La structuration des « budgets associatifs » connaît actuellement de profonds bouleversements dans la mesure où les ressources privées sont en passe de prendre le pas sur les ressources publiques (1).

Les dernières mesures en faveur du mécénat et la réactualisation récente des barèmes de réduction d’impôt pour les dons consentis par les particuliers aux ISBL ne devraient que renforcer cette tendance générale :

– La circulaire du 13 février 2007 relative au bénévolat dans les associations agréées de sécurité civile permet aux entreprises de mettre des salariés à disposition des associations agréées de sécurité civile pendant leurs heures de travail, tout en continuant à prendre en charge leur rémunération. Ce mécénat de compétences ouvre droit pour l’entreprise mécène à une réduction d’impôt égale à 60% de la valeur du don dans la limite de 0,5% du chiffre d’affaires HT de l’entreprise (2).
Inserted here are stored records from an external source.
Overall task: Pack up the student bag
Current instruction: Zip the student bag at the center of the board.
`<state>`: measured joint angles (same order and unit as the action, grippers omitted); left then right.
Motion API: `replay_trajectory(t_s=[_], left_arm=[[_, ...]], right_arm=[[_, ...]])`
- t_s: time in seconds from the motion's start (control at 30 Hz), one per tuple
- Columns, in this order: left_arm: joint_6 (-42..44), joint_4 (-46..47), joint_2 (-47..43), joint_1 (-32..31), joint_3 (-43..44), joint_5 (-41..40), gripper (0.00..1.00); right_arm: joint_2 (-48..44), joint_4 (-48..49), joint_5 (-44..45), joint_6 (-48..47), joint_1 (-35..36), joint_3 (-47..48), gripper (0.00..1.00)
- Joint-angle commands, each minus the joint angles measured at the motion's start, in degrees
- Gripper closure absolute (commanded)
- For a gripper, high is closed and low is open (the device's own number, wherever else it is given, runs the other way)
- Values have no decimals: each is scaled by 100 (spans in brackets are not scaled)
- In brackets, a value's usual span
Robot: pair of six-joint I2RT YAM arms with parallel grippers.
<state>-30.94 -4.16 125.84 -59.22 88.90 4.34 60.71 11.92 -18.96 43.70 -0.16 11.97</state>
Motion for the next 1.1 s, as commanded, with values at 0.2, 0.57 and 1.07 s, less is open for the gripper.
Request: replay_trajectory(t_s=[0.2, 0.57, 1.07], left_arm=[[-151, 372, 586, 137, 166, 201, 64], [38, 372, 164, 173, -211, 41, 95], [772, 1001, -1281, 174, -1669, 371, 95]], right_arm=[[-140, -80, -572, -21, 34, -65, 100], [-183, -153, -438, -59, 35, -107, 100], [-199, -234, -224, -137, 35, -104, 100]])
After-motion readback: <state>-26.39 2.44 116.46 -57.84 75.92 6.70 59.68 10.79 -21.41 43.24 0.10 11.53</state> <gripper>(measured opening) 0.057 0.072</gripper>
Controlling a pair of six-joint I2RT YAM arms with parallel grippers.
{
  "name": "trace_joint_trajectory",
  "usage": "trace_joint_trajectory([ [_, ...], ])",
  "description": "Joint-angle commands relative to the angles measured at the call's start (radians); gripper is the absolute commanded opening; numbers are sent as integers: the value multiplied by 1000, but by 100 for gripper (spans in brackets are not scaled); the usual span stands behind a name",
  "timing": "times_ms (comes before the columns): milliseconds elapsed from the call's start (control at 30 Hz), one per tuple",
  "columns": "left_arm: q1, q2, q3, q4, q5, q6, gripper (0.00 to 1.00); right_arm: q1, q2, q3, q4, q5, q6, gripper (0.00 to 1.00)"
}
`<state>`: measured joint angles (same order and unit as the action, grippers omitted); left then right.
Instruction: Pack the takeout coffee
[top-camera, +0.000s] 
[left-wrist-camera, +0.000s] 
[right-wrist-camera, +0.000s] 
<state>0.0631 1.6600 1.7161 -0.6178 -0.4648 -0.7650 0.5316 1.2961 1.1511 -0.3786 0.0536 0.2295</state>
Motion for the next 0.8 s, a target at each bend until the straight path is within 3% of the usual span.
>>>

– L’instruction fiscale 5 B-14-07 n°71 du 16 mai 2007 vient de fixer des nouveaux seuils fiscaux en matière de réduction d’impôt pour les dons consentis par les particuliers aux organismes reconnus d’intérêt général (CGI, art. 200 et 238 bis) : s’agissant des dons versés par les particuliers aux organismes de bienfaisance à compter du 1er janvier 2007, le taux de réduction d’impôt est toujours de 75 % mais la limite fixée passe de 479 € à 488 € ; s’agissant des frais de véhicules engagés par les bénévoles au titre de l’année 2006, ceux-ci peuvent faire l’objet d’une renonciation expresse de remboursement et en contrepartie ouvrir droit à la réduction d’impôt au titre du mécénat (3) ; s’agissant des contreparties autorisées pour le versement effectués par les particuliers à partir du 1er janvier 2006, la remise d’un bien d’une valeur maximale de 60 € est autorisée en contrepartie d’un montant de cotisation de moins de 240 € (4) ; enfin, s’agissant des cas de mise à disposition à titre gratuit d’un local à usage d’habitation, il est désormais précisé que ce don effectué au bénéfice des associations peut ouvrir droit à réduction d’impôt au titre du mécénat, mais uniquement en présence d’un contrat de bail mentionnant expressément la gratuité de la mise à disposition.
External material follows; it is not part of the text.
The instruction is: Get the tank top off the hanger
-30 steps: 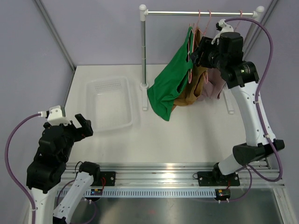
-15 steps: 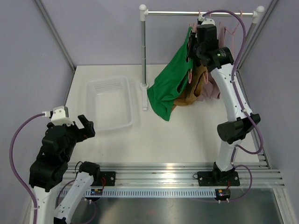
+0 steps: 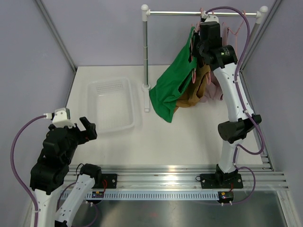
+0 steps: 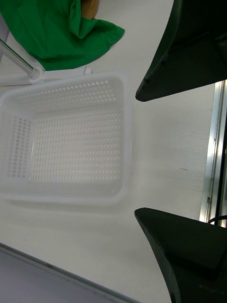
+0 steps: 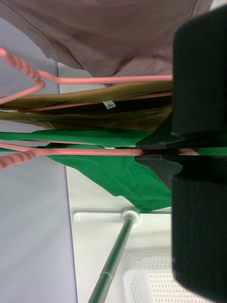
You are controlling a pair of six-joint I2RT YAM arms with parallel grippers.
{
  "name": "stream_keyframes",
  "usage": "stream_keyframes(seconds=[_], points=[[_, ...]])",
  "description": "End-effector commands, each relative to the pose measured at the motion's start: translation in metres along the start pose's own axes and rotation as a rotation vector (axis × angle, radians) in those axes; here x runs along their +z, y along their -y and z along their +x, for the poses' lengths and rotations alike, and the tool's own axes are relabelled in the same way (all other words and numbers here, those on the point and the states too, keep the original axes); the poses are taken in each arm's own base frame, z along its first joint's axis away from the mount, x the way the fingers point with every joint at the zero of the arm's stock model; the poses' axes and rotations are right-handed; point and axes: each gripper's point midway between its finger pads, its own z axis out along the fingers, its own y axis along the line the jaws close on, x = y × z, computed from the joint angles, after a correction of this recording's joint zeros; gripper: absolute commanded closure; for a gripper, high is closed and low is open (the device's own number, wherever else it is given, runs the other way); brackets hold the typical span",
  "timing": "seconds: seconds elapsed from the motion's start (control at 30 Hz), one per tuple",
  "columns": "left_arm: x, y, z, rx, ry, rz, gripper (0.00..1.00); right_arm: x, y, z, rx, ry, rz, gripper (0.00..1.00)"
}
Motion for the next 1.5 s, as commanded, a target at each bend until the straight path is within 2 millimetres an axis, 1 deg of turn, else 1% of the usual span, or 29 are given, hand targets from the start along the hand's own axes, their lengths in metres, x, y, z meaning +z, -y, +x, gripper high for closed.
stream_keyframes(seconds=[0.0,0.17,0.3,0.37,0.4,0.43,0.47,0.5,0.57,0.6,0.67,0.7,0.73,0.77,0.8,0.83,0.87,0.9,0.93,1.03,1.07,1.1,1.13,1.23,1.27,1.33,1.37,1.4,1.47], points=[[0.000,0.011,-0.013,-0.017,0.034,0.045,0.01,-0.052,-0.007,-0.064,0.063,0.190,-0.064,1.00],[0.000,0.010,-0.010,-0.019,0.023,0.044,0.01,-0.074,-0.010,-0.082,0.076,0.249,-0.110,1.00],[0.000,0.015,-0.009,-0.019,0.010,0.066,0.01,-0.093,-0.011,-0.083,0.083,0.245,-0.147,1.00],[-0.001,0.021,-0.012,-0.022,0.006,0.094,0.01,-0.099,-0.013,-0.076,0.081,0.224,-0.171,1.00],[0.000,0.024,-0.013,-0.022,-0.003,0.102,0.01,-0.117,-0.012,-0.080,0.083,0.245,-0.200,1.00],[0.000,0.028,-0.013,-0.023,-0.009,0.125,0.01,-0.113,-0.012,-0.071,0.082,0.222,-0.199,1.00],[0.000,0.032,-0.015,-0.025,-0.010,0.140,0.01,-0.118,-0.012,-0.069,0.083,0.221,-0.209,1.00],[-0.002,0.036,-0.020,-0.036,0.003,0.158,0.01,-0.134,-0.014,-0.071,0.081,0.234,-0.246,1.00],[-0.001,0.045,-0.022,-0.042,-0.010,0.201,0.01,-0.138,-0.014,-0.056,0.069,0.187,-0.270,1.00],[-0.001,0.050,-0.027,-0.052,0.002,0.220,0.01,-0.154,-0.016,-0.055,0.068,0.188,-0.310,1.00],[0.001,0.062,-0.032,-0.064,0.001,0.273,0.01,-0.162,-0.024,-0.035,0.050,0.130,-0.380,1.00],[0.003,0.064,-0.034,-0.071,0.003,0.276,0.01,-0.180,-0.023,-0.035,0.051,0.144,-0.406,1.00],[0.001,0.075,-0.034,-0.073,-0.011,0.335,0.01,-0.179,-0.023,-0.020,0.043,0.103,-0.421,1.00],[0.005,0.082,-0.040,-0.075,-0.008,0.357,0.01,-0.189,-0.028,-0.013,0.036,0.086,-0.468,1.00],[0.006,0.087,-0.042,-0.084,-0.012,0.376,0.01,-0.209,-0.027,-0.013,0.037,0.105,-0.505,1.00],[0.004,0.097,-0.045,-0.085,-0.018,0.426,0.01,-0.209,-0.028,0.004,0.031,0.062,-0.527,1.00],[0.010,0.107,-0.053,-0.093,-0.009,0.458,0.01,-0.233,-0.031,0.007,0.028,0.072,-0.589,1.00],[0.010,0.113,-0.059,-0.101,0.000,0.485,0.01,-0.242,-0.031,0.013,0.028,0.066,-0.617,1.00],[0.007,0.126,-0.062,-0.100,-0.009,0.554,0.01,-0.241,-0.032,0.030,0.029,0.022,-0.633,1.00],[0.006,0.156,-0.086,-0.120,0.023,0.682,0.01,-0.271,-0.033,0.054,0.036,0.002,-0.729,1.00],[0.005,0.164,-0.097,-0.123,0.053,0.706,0.01,-0.289,-0.032,0.058,0.037,0.015,-0.768,1.00],[0.012,0.176,-0.095,-0.112,0.028,0.704,0.01,-0.290,-0.033,0.071,0.030,-0.017,-0.786,1.00],[0.004,0.185,-0.109,-0.096,0.060,0.722,0.01,-0.298,-0.034,0.078,0.024,-0.030,-0.820,1.00],[0.005,0.222,-0.106,-0.053,0.053,0.724,0.01,-0.312,-0.026,0.098,0.031,-0.062,-0.825,1.00],[-0.010,0.240,-0.107,-0.040,0.055,0.779,0.01,-0.323,-0.023,0.102,0.026,-0.045,-0.837,1.00],[0.000,0.254,-0.106,-0.003,0.077,0.727,0.01,-0.327,-0.021,0.114,0.031,-0.069,-0.850,1.00],[-0.011,0.268,-0.105,0.015,0.083,0.764,0.01,-0.334,-0.019,0.120,0.031,-0.077,-0.858,1.00],[-0.002,0.276,-0.097,0.047,0.082,0.728,0.01,-0.337,-0.018,0.124,0.035,-0.087,-0.863,1.00],[-0.014,0.300,-0.090,0.117,0.112,0.794,0.01,-0.348,-0.016,0.129,0.041,-0.085,-0.880,1.00]])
– La loi n°2007-1199 du 10 août 2007 relative aux libertés et responsabilités des universités a institué le droit, pour les fondations universitaires ou partenariales respectivement mentionnées aux articles L.719-12 et L.719-13 du code de l’éducation, ainsi que pour tous les établissements d’enseignement supérieur ou d’enseignement artistique publics ou privés d’intérêt général à but non lucratif, de recevoir des dons ouvrant droit à réduction d’impôt au titre du mécénat au profit tant des particuliers que des entreprises mécènes.

– La loi n°2007-1223 du 21 août 2007 en faveur du Travail, de l’Emploi et du Pouvoir d’achat (TEPA) (Voir documents ci-joints) introduit la possibilité de déduire de l’impôt dû au titre de l’Impôt de Solidarité sur la Fortune (ISF), 75% des sommes versées au capital de PME, à des fondations reconnues d’Utilité Publique, ou à des associations ou organismes d’insertion ainsi qu’à des établissements publics de recherche et d’enseignement, dans la limite maximum de 50.000 €.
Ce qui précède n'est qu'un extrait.